Monday, June 02, 2008

hand me that flask i just can't take it.


When you drive a nail through all that's good,
the carpenter becomes the wood.
If my concentration sounds like wreckage,
it's 'cause I got a new feeling every thirty seconds.
We put a monkey up in space and I know exactly how he felt.
Looking at the latticework of stars, missing his brothers back home.
Too much for a postcard.
Mercy, have we gone too far?
Who put all these criminals in charge?
Did they win, or just hold all the cards?
I'm leaving my place in LA, I'm gonna live in my car.
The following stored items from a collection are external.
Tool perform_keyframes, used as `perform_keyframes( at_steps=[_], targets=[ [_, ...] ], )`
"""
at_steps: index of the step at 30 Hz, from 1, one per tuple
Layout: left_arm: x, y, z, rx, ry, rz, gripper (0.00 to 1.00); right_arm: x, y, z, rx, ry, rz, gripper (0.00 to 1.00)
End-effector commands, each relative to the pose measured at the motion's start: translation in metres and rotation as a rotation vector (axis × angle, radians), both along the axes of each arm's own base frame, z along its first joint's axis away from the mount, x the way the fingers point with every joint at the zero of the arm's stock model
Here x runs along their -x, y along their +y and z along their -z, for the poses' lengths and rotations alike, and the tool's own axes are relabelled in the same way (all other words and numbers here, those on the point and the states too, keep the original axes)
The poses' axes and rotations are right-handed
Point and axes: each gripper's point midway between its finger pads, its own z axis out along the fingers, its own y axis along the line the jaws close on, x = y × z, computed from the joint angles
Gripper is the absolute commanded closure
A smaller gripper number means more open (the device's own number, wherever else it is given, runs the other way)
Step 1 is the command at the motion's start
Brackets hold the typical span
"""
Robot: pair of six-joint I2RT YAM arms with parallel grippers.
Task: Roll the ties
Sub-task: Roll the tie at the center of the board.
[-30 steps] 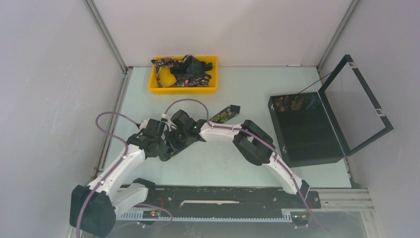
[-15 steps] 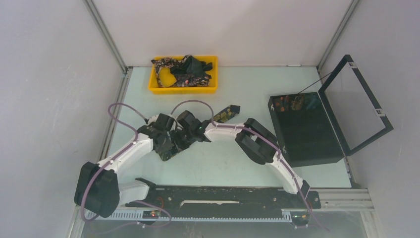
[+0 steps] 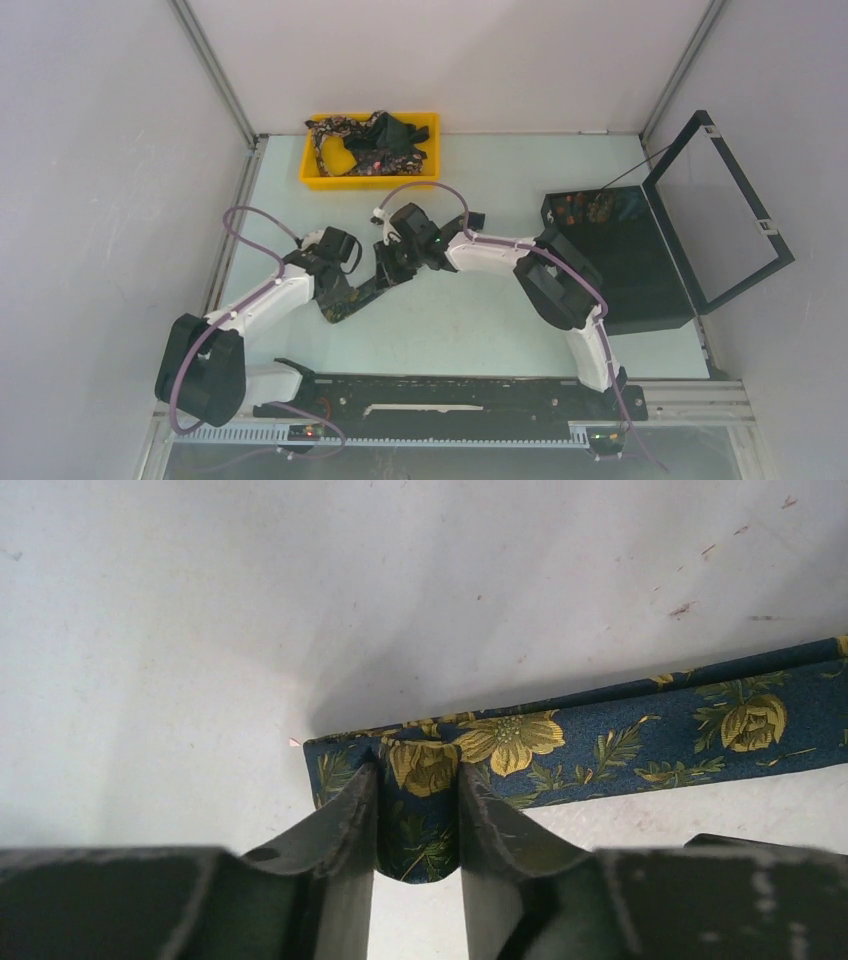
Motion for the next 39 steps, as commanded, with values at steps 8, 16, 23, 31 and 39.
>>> perform_keyframes(
  at_steps=[8,16,23,31,39],
  targets=[
    [-0.015,-0.009,-0.028,0.07,-0.132,-0.034,0.44,-0.002,0.002,-0.033,-0.05,-0.074,-0.001,0.79],
    [-0.014,-0.003,-0.056,0.101,-0.256,-0.058,0.3,-0.002,0.005,-0.053,-0.069,-0.1,-0.004,0.79],
    [0.0,0.022,-0.08,0.074,-0.387,-0.15,0.28,0.01,0.019,-0.074,-0.101,-0.115,-0.042,0.8],
    [0.03,0.062,-0.11,0.049,-0.574,-0.316,0.28,0.033,0.056,-0.097,-0.144,-0.119,-0.134,0.79],
    [0.052,0.077,-0.135,0.136,-0.753,-0.383,0.27,0.051,0.091,-0.089,-0.138,-0.066,-0.207,0.79]
  ],
)
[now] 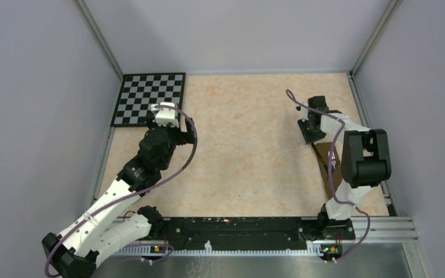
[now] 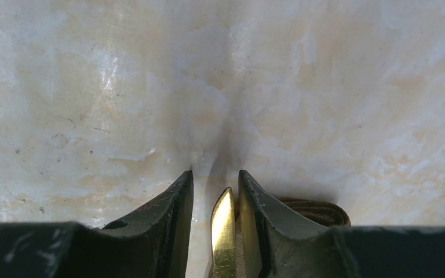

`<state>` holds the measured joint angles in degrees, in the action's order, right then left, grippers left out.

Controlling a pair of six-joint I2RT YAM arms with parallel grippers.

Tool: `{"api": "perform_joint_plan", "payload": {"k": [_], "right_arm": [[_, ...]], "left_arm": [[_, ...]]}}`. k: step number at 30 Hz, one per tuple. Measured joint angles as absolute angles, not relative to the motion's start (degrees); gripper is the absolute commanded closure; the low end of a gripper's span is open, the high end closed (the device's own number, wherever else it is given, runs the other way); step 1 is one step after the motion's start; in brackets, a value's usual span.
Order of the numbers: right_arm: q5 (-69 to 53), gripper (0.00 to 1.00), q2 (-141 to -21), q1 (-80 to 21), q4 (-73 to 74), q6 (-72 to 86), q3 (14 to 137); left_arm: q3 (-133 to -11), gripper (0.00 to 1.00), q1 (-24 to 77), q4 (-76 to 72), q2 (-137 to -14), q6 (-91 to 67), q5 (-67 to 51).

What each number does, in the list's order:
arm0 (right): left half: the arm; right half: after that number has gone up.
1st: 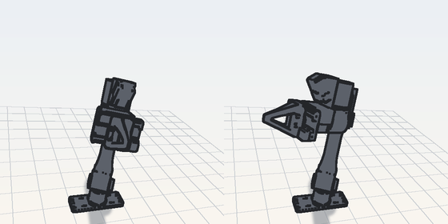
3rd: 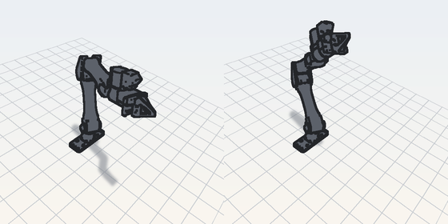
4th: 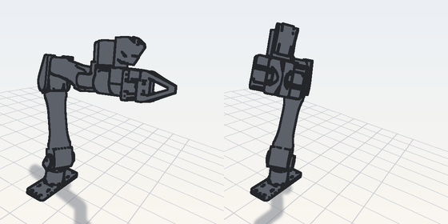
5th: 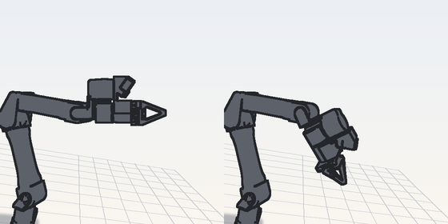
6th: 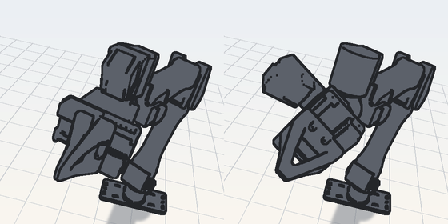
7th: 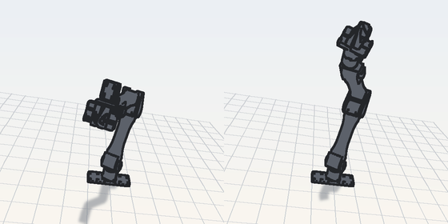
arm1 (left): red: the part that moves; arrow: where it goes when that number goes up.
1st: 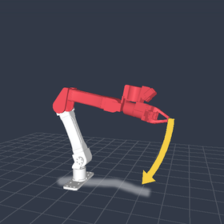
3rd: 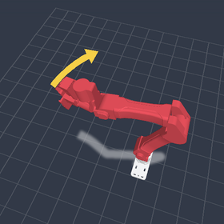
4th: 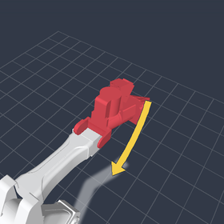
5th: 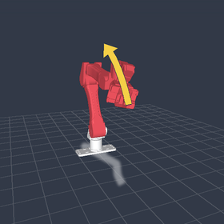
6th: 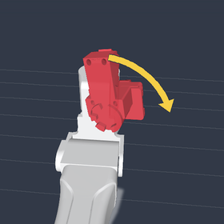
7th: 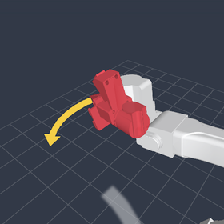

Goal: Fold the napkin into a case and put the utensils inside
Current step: Insert the knife into the folded napkin.

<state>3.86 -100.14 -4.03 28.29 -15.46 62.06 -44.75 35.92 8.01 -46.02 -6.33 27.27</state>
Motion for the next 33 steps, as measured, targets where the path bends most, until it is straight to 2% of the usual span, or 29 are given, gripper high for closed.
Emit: {"api": "perform_joint_plan", "payload": {"k": [9, 16, 33], "right_arm": [[6.74, 0.81, -100.14, -4.03, 28.27, -16.03, 62.06], [7.05, 0.99, -100.14, -4.03, 28.38, -16.01, 62.06], [9.19, 1.00, -95.37, -3.88, 31.97, -13.45, 64.18]], "left_arm": [[-44.75, 0.01, 35.92, 8.10, -46.02, -6.31, 27.27], [-44.75, 0.01, 35.92, 8.14, -46.02, -6.28, 27.31], [-44.75, 0.01, 35.92, 8.16, -46.00, -6.28, 27.27]]}}
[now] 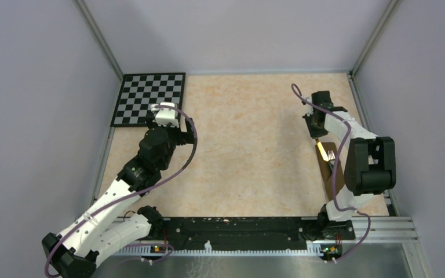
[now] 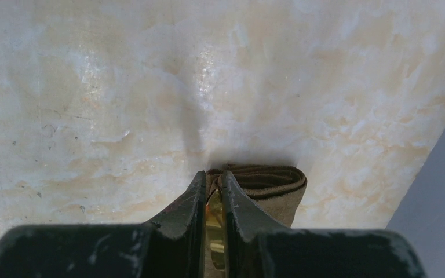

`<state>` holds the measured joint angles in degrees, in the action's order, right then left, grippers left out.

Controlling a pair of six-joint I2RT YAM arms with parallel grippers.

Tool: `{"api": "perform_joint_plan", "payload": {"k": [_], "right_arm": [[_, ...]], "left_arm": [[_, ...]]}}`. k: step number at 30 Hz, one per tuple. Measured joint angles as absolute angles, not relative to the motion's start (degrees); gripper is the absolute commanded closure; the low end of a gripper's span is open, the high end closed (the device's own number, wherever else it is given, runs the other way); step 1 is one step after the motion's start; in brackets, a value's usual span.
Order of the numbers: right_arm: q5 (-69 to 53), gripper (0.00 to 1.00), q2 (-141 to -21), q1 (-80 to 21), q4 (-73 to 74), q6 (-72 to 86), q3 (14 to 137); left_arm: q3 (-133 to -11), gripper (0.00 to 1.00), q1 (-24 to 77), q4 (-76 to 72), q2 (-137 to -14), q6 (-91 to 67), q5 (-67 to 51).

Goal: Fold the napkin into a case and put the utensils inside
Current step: Insert the knife into the folded napkin.

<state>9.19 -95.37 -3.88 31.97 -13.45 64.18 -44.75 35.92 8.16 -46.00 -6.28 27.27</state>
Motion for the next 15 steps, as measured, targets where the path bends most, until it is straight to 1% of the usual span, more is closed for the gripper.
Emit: {"api": "perform_joint_plan", "payload": {"k": [6, 15], "right_arm": [[9.21, 1.00, -94.65, -2.09, 32.82, -11.00, 64.05], [8.60, 1.00, -92.07, 2.09, 32.88, -7.60, 59.75]], "left_arm": [[-44.73, 0.01, 35.92, 8.16, -45.98, -6.31, 27.24], [-44.73, 0.01, 35.92, 8.16, -45.84, -6.31, 27.24]]}}
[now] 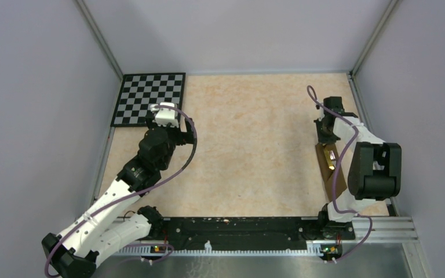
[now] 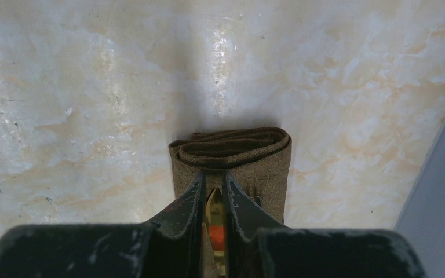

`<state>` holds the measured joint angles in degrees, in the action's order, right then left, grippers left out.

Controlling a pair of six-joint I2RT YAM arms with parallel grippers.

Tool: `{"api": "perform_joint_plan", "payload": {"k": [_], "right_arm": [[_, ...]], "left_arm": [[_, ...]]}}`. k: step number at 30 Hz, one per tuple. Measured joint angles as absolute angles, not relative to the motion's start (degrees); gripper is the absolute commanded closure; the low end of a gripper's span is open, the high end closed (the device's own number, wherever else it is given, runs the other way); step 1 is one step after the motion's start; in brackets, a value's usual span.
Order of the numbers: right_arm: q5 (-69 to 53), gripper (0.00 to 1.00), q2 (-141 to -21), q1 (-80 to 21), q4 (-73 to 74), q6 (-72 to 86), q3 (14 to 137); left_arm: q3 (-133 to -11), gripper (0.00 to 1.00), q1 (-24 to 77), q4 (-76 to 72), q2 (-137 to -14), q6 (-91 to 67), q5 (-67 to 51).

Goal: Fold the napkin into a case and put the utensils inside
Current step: Insert the knife into the folded napkin.

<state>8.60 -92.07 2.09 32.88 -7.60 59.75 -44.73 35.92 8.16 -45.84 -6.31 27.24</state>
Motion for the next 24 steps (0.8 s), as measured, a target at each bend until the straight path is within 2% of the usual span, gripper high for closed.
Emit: {"api": "perform_joint_plan", "payload": {"k": [7, 13, 18, 22, 24], "right_arm": [[8.03, 1.00, -92.07, 2.15, 32.80, -6.42, 58.78], [8.08, 0.92, -91.83, 2.33, 32.21, -5.30, 55.61], [7.90, 0.73, -91.74, 2.74, 32.14, -4.34, 54.74], [7.81, 0.54, -89.91, 2.76, 32.53, -3.88, 54.74], [7.77, 0.48, -87.15, 2.79, 33.12, -3.79, 54.74]], "left_arm": [[-44.73, 0.01, 35.92, 8.16, -45.84, -6.31, 27.24], [-44.73, 0.01, 35.92, 8.16, -45.84, -6.31, 27.24], [-44.73, 0.01, 35.92, 8.16, -45.84, -6.31, 27.24], [-44.73, 0.01, 35.75, 8.19, -45.84, -6.31, 27.27], [-44.73, 0.01, 35.66, 8.19, -45.84, -6.31, 27.24]]}}
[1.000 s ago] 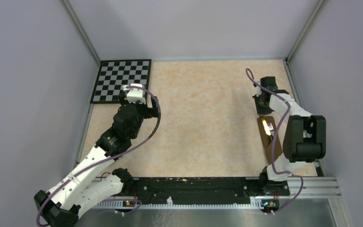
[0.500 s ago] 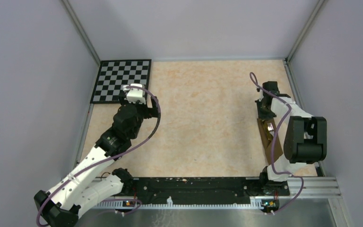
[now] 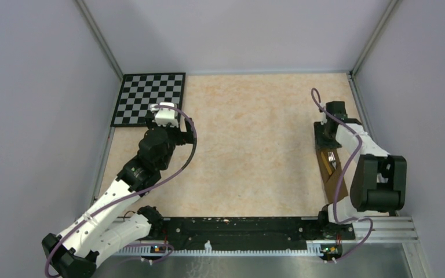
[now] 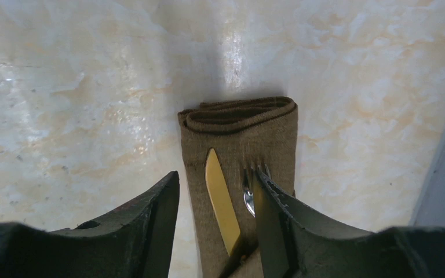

Surgery girls, from the USO.
Flown farm fresh, pure as snow.
Hand me that flask.
I just can't take it.
She had the eyes of my mom but she was turning me on.
Now I'm fading.
I got duct tape all around my heart.
I got a satellite dish to julienne my mind.
Two-hundred channels,
nothing's on but those network news can make your eyes see blonde.
Mercy, have we lost our way?
Did we come down the ladder from the apes?
Oh, those lonely apes.
Will the beard of the prophet be assuaged?
I was putting my shit in the car when the copters came.
They put a monkey in the white house and his uncle in the movies.
Now the real monkey wants a re-count.
He just couldn't believe they were his own family with those values.
Mercy, pick up your guitar.
We'll need a lot of heroes for this war.
Pick up your guitar.
"Will the last band please bring the flag?"
'cause no one's rocking the boat
and some kids here said they wanna dance.